- PROBLEM -
All of the data is to be written out again exactly, without the pictures.

- DATA FOR REVIEW -

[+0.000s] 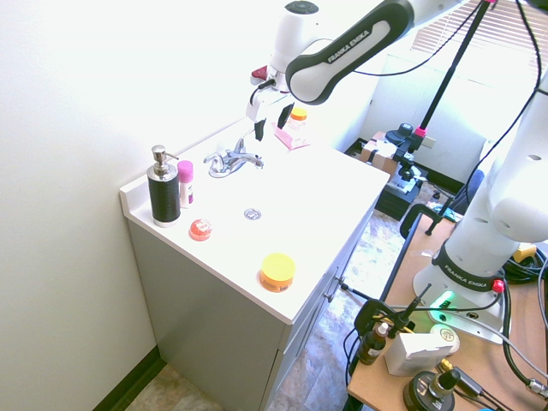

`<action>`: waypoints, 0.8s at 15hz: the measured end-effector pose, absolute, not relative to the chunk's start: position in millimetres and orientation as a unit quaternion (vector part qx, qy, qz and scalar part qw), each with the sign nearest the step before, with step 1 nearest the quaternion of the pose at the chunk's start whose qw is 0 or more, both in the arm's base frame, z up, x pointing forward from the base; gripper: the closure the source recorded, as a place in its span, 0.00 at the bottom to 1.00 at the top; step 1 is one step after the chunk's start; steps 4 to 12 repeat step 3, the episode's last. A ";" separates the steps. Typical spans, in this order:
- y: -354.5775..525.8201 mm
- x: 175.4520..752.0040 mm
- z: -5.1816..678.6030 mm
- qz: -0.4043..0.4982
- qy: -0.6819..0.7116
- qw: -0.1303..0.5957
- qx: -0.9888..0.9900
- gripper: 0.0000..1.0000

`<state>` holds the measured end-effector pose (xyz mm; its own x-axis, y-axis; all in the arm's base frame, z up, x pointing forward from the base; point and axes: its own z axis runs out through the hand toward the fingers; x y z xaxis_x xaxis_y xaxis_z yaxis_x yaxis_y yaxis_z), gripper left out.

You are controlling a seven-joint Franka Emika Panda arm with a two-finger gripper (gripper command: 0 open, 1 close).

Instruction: Turn off the cold water

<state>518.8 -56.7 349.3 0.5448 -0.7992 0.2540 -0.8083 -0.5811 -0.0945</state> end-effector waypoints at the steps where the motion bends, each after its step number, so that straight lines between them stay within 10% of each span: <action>1: -49.0 508.3 354.5 0.128 -0.453 0.012 0.882 0.00; 12: -34.8 488.8 362.1 0.113 -0.446 0.002 0.888 0.00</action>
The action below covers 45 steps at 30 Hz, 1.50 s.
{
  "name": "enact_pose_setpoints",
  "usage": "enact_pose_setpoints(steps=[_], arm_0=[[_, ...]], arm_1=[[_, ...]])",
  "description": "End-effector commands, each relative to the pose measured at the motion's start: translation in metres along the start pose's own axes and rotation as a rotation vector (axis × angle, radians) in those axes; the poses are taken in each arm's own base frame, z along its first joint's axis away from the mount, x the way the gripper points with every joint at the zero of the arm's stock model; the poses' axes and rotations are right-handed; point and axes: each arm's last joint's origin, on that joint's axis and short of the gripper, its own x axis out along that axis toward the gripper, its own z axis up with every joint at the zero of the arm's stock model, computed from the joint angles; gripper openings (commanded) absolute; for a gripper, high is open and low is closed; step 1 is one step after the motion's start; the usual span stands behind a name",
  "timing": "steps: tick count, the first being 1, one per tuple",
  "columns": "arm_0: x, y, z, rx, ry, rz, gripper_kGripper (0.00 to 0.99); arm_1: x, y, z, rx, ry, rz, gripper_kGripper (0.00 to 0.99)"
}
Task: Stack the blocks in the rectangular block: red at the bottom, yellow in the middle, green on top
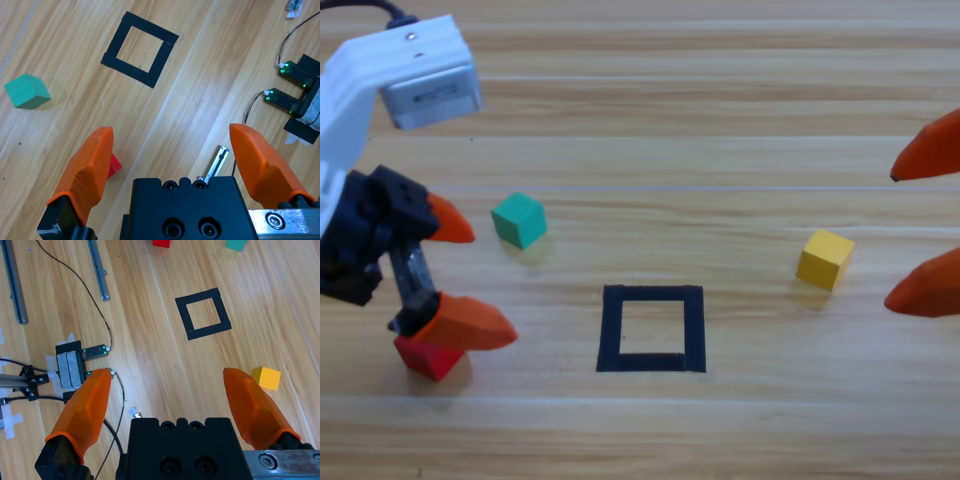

- ANSWER SECTION -
[+0.000s] 

`<action>`: waypoints, 0.8s at 15hz: the measured end-effector pose, absolute, not relative to the chunk's start: position in millimetres and orientation as a unit quaternion (vector part qx, qy, qz and scalar part qw), each with the sign nearest the step before, with step 1 nearest the quaternion of the pose at the chunk's start whose qw is 0 or more, both in the arm's base frame, z up, x pointing forward from the base; gripper: the closure the source recorded, as a place in its span, 0.00 at the bottom to 1.00 at the top; step 1 is one step after the chunk's start; steps 4 to 12 repeat step 3, the episode's last. A ";" separates the steps. Typical spans, in this order:
- y: -354.5775..525.8201 mm
- x: 175.4520..752.0040 mm
- z: -5.1816..678.6030 mm
- qz: -0.4043..0.4982
- qy: -0.6819..0.7116
- qw: -0.1303..0.5957
- qx: -0.9888..0.9900
- gripper: 0.0000..1.0000

`<state>` holds the measured end-effector pose (xyz mm; its own x-axis, y-axis; all in the arm's base frame, z up, x pointing forward from the base; point and axes: its own z axis runs out through the hand toward the fingers; x y z xaxis_x xaxis_y xaxis_z yaxis_x yaxis_y yaxis_z), gripper left out.

You are controlling a seven-joint Franka Emika Panda arm with a two-finger gripper (gripper command: 0 open, 1 close).

Instruction: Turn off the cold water

<state>518.8 -56.7 349.3 0.5448 -0.7992 0.2540 -0.8083 -0.5811 -0.0945</state> end-effector waypoints at the steps where the motion bends, each after its step number, so that straight lines between them stay within 10% of each span: <action>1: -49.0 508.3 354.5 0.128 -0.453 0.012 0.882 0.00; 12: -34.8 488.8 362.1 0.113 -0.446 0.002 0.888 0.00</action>
The action below covers 45 steps at 30 Hz, 1.50 s.
{
  "name": "enact_pose_setpoints",
  "usage": "enact_pose_setpoints(steps=[_], arm_0=[[_, ...]], arm_1=[[_, ...]])",
  "description": "End-effector commands, each relative to the pose measured at the motion's start: translation in metres along the start pose's own axes and rotation as a rotation vector (axis × angle, radians) in those axes; the poses are taken in each arm's own base frame, z along its first joint's axis away from the mount, x the way the gripper points with every joint at the zero of the arm's stock model; the poses' axes and rotations are right-handed; point and axes: each arm's last joint's origin, on that joint's axis and short of the gripper, its own x axis out along that axis toward the gripper, its own z axis up with every joint at the zero of the arm's stock model, computed from the joint angles; gripper openings (commanded) absolute; for a gripper, high is open and low is closed; step 1 is one step after the motion's start; the usual span stands behind a name",
  "timing": "steps: tick count, the first being 1, one per tuple",
  "columns": "arm_0: x, y, z, rx, ry, rz, gripper_kGripper (0.00 to 0.99); arm_1: x, y, z, rx, ry, rz, gripper_kGripper (0.00 to 0.99)"
}
Task: Stack the blocks in the rectangular block: red at the bottom, yellow in the middle, green on top

The output given is complete.